▶ [Task item]: Set the images aside and retype the whole listing exactly.

[Start of Attachment]

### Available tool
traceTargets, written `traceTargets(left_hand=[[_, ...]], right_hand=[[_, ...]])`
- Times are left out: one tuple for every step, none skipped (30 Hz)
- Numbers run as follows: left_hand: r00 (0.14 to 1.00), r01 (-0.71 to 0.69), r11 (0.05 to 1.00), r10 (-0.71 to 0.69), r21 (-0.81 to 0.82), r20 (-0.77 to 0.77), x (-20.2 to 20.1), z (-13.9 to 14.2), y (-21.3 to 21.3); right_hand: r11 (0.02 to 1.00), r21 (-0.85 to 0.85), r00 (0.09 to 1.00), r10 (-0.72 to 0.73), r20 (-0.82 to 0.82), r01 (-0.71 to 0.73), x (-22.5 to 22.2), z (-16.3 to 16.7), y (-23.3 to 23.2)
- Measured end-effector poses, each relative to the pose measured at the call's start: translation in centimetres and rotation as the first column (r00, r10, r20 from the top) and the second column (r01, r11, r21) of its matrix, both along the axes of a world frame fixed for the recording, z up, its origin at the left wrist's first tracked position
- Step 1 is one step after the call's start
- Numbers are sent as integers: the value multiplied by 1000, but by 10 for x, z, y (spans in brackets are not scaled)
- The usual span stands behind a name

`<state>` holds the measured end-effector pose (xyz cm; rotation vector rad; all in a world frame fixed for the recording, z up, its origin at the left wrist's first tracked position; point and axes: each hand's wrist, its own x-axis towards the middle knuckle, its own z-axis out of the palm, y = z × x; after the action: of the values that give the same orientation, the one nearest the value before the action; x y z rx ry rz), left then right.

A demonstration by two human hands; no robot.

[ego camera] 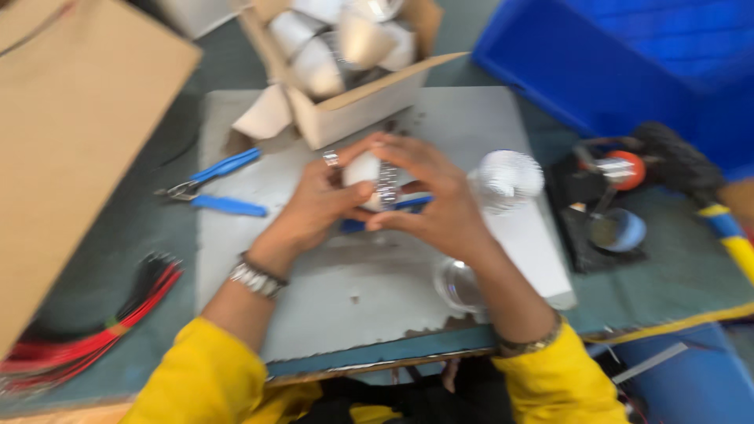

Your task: The person solders wires onto small LED components on the workbench using a soldering iron, then wraps reflector cups in plastic bags, twists and ties the bags closed, and places the bagged cups into a cardboard box, handling several cups one at a time.

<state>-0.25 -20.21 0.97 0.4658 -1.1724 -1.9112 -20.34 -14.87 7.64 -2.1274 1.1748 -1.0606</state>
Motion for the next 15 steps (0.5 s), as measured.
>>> traceTargets(left_hand=[[1000,9,1000,-9,-20,10,1,0,0],[1000,-20,999,21,-42,17,2,1,0],[999,-44,997,45,-65,23,3,3,1],[1000,-27,999,27,-41,-3,5,4,2],[1000,-5,1000,5,-18,-26,7,7,4],[999,-23,999,22,-42,-24,6,8,6],[999,-42,997,40,-66,-22,5,9,8],[955,-112,957,178,-267,237,7,10,10],[827,-127,870,358,-476,433,6,10,12],[693,-122,849,443,-514,568,5,9,16],[524,-116,824,525,-554,670,3,7,19],[639,-166,839,492,-518,591,0,4,21],[732,-218,854,463,-473,499,-1,2,23],[806,-267,868,440,-419,396,-2,0,24],[792,-278,855,462,-439,400,-1,-3,27]], right_hand=[[999,32,1000,1,29,-2,-2,-2,0],[1000,11,999,25,44,-25,-4,-5,0],[999,-12,997,44,58,-43,-5,-9,0],[1000,-2,999,25,24,-25,-7,-12,2],[1000,8,1000,2,-7,-2,-7,-15,4],[999,-29,999,-21,-40,20,-7,-18,5],[997,-63,996,-44,-71,39,-6,-21,5],[990,-137,993,-57,-106,42,-4,-24,6],[980,-186,986,-90,-138,63,1,-26,6],[968,-235,978,-126,-167,85,5,-29,6],[963,-246,966,-165,-198,113,8,-31,9],[956,-258,952,-203,-230,141,9,-34,11],[955,-256,939,-218,-266,150,11,-37,12],[963,-243,964,-169,-204,118,10,-40,11],[969,-233,983,-118,-141,83,9,-43,11]])
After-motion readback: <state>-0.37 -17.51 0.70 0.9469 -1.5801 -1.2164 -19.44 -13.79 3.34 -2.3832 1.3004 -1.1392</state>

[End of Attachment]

▶ [Worked solution]:
### Available tool
traceTargets, written `traceTargets(left_hand=[[_, ...]], right_hand=[[_, ...]])`
- Times are left out: one tuple for every step, none skipped (30 Hz)
- Numbers run as follows: left_hand: r00 (0.14 to 1.00), r01 (-0.71 to 0.69), r11 (0.05 to 1.00), r10 (-0.71 to 0.69), r21 (-0.81 to 0.82), r20 (-0.77 to 0.77), x (-20.2 to 20.1), z (-13.9 to 14.2), y (-21.3 to 21.3); right_hand: r11 (0.02 to 1.00), r21 (-0.85 to 0.85), r00 (0.09 to 1.00), r10 (-0.72 to 0.73), r20 (-0.82 to 0.82), r01 (-0.71 to 0.73), x (-22.5 to 22.2), z (-16.3 to 16.7), y (-23.3 to 23.2)
- Measured end-effector poses, each relative to the pose measured at the call's start: translation in centimetres and rotation as the first column (r00, r10, r20 from the top) and the second column (r01, r11, r21) of its matrix, both along the axes of a world frame fixed for the recording, z up, its origin at the left wrist's first tracked position
- Step 1 is one step after the call's start
- Numbers are sent as integers: the value multiplied by 1000, but by 10 for x, z, y (spans in brackets are not scaled)
- The usual span stands behind a name

`<state>` holds the measured end-effector pose (xyz cm; rotation vector rad; all in a world frame fixed for the recording, z up, its origin at the left wrist's first tracked position; point and axes: each hand's wrist, its own x-axis towards the middle knuckle, its own z-axis out of the palm, y = z × x; after the action: of the values that give the same orientation, the one nearest the value before the action; x y z rx ry rz), left then right.

A demonstration by two human hands; no robot.

[ego camera] 

Your task: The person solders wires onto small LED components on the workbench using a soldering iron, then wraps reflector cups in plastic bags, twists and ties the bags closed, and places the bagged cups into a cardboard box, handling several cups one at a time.

<state>-0.25 -20.21 0.97 0.4658 -1.1724 -1.9112 -20.34 -14.87 7.64 -2.1274 1.1748 -1.0606</state>
Motion for the next 15 steps (0.5 s), as measured.
>>> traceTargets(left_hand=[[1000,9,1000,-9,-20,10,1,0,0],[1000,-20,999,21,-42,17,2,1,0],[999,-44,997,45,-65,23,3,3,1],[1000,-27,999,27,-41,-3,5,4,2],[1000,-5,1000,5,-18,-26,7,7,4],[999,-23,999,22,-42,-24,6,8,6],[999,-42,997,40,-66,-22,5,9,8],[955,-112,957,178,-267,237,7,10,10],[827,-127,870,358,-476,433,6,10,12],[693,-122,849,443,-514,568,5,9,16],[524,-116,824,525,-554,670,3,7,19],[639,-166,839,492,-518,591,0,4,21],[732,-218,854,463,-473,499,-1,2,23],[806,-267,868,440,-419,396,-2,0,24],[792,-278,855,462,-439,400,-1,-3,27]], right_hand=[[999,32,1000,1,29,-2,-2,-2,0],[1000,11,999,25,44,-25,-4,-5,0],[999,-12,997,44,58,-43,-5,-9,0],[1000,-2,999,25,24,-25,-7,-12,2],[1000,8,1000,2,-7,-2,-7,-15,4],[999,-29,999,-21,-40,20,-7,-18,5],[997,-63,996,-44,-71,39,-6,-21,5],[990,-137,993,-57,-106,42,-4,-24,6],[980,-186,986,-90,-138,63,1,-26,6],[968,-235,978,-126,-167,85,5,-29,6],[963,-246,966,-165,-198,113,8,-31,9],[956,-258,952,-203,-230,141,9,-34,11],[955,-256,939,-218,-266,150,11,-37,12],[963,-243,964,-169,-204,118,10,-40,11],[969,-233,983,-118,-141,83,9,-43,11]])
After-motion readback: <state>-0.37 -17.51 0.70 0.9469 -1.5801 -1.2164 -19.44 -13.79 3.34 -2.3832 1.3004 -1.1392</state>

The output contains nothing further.